Below are the records. List every line holding the word "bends".

Source data START

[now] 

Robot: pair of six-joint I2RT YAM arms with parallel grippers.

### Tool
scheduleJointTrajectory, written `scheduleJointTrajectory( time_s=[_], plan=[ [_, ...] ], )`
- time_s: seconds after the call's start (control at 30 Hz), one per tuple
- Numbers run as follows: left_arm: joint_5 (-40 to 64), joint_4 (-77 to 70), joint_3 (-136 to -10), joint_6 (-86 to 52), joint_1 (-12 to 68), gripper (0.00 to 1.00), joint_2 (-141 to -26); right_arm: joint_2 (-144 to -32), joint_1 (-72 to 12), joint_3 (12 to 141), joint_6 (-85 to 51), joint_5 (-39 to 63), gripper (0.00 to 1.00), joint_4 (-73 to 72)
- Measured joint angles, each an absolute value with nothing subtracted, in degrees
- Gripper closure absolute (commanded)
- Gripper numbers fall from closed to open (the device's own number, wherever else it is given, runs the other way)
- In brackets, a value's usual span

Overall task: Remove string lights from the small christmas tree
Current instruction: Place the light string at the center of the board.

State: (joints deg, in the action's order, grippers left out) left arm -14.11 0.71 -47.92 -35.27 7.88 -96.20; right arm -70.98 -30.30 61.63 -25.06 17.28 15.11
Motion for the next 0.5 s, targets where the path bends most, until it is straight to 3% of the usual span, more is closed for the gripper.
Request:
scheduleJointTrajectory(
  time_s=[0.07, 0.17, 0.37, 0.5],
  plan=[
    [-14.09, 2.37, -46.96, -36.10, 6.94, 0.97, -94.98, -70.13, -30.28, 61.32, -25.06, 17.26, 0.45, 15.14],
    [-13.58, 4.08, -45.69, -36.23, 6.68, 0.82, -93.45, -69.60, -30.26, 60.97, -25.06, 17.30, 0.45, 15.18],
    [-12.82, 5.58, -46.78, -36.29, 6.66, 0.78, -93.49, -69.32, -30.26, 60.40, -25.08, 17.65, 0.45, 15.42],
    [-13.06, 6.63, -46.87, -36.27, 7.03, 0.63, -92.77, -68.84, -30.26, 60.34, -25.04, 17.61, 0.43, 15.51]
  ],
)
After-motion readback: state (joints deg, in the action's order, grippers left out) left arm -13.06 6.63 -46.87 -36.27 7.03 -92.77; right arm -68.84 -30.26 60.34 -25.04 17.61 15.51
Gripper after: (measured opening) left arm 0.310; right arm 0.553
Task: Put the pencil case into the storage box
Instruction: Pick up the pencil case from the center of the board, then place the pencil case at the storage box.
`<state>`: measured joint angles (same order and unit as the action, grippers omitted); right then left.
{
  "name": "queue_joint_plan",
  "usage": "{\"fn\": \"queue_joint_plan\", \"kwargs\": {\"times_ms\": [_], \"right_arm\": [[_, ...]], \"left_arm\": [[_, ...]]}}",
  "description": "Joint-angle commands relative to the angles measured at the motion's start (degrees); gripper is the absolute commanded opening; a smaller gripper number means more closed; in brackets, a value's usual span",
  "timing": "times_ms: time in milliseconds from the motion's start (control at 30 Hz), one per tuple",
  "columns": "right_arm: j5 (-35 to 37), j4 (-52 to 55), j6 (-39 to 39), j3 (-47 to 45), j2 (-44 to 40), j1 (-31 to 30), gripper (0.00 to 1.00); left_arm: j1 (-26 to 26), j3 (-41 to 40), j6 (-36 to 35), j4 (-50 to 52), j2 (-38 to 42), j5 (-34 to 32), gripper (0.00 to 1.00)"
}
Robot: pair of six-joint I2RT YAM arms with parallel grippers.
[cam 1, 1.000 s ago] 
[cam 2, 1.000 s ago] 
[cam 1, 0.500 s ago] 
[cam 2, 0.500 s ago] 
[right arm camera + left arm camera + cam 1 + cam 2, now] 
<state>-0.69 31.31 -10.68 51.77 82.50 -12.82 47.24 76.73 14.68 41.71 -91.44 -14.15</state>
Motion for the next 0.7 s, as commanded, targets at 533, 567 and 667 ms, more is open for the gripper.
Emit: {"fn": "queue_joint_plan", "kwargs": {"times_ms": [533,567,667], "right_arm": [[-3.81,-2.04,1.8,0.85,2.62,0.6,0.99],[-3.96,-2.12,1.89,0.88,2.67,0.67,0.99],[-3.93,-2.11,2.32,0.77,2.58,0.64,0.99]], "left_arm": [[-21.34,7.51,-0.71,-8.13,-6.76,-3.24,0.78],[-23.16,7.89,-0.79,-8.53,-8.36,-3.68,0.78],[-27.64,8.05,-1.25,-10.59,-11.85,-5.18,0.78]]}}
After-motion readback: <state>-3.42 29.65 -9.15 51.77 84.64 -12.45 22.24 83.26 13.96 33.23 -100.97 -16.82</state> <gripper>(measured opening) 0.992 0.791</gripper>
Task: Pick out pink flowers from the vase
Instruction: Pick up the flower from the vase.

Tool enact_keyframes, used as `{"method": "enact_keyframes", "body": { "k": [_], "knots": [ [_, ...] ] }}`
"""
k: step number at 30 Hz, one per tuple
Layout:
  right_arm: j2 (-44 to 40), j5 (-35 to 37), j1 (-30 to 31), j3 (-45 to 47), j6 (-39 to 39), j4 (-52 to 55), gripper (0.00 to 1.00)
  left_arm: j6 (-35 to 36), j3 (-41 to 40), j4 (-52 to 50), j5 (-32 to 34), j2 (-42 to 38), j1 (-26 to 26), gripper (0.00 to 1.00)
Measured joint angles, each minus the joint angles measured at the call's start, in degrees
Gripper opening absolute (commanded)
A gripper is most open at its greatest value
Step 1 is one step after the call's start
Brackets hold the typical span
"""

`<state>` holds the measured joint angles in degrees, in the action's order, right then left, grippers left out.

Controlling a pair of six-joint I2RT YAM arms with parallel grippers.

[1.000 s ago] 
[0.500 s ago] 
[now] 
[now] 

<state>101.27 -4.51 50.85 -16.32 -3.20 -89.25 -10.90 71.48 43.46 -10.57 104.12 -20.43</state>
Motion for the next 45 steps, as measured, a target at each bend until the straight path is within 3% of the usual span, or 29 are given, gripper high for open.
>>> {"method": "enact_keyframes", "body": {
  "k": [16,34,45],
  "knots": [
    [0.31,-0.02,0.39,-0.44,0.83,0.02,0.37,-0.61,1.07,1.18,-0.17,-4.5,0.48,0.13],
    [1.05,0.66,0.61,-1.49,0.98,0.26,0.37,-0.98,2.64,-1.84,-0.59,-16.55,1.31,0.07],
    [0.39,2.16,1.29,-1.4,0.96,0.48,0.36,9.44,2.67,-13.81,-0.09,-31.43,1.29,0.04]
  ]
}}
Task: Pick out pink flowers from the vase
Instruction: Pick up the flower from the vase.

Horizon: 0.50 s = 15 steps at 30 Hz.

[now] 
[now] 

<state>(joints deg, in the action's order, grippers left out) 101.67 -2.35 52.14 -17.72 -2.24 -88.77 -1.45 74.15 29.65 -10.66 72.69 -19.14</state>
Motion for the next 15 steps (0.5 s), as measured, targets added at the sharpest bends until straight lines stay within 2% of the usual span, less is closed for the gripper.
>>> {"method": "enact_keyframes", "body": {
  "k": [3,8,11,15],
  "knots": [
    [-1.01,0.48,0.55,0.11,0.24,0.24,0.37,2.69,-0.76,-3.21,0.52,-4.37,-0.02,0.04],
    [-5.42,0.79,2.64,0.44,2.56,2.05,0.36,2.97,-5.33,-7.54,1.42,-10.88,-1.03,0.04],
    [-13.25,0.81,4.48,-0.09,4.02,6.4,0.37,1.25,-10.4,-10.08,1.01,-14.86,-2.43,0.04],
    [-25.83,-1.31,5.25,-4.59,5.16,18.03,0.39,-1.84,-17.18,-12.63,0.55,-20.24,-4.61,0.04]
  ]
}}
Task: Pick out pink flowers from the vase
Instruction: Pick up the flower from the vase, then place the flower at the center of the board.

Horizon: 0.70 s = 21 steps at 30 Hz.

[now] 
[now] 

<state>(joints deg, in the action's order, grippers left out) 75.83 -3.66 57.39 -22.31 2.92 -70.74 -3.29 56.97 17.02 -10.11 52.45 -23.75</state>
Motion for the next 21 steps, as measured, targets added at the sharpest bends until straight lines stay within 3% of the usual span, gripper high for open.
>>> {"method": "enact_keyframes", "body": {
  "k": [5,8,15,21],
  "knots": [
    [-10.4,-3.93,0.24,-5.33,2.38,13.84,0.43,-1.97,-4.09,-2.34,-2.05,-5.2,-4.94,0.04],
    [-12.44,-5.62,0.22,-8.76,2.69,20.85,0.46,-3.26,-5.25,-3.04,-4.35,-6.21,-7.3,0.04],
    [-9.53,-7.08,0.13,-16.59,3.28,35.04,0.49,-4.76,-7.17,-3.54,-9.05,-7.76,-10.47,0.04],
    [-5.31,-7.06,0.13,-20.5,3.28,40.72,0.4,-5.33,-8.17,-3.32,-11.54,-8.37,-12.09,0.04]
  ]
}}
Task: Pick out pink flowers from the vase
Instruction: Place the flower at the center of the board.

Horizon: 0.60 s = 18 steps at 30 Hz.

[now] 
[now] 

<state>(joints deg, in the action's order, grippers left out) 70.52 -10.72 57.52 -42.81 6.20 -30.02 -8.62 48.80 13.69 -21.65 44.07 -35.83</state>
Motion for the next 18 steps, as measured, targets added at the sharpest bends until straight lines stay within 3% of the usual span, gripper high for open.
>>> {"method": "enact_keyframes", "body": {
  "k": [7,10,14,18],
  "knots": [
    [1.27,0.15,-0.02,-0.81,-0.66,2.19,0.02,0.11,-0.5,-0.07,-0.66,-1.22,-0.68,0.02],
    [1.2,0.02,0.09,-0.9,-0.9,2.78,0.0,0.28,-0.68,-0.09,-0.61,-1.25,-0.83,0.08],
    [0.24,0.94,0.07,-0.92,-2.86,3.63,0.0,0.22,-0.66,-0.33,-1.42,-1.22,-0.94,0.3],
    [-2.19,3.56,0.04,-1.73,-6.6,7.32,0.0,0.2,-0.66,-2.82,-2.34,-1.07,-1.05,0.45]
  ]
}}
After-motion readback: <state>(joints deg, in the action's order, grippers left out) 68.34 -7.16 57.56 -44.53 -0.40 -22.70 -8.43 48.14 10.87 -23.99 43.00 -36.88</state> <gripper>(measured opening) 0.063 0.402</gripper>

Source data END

● Written answer:
Motion for the next 0.5 s, targets where the path bends most, until it is straight to 3% of the usual span, more is closed for the gripper.
Motion for the next 15 steps (0.5 s), as measured, targets added at the sharpest bends until straight lines stay within 2% of the usual span, less is closed for the gripper.
Motion for the next 21 steps, as measured, targets added at the sharpest bends until straight lines stay within 3% of the usual span, gripper high for open.
Motion for the next 18 steps, as measured, targets added at the sharpest bends until straight lines stay within 3% of the usual span, gripper high for open.

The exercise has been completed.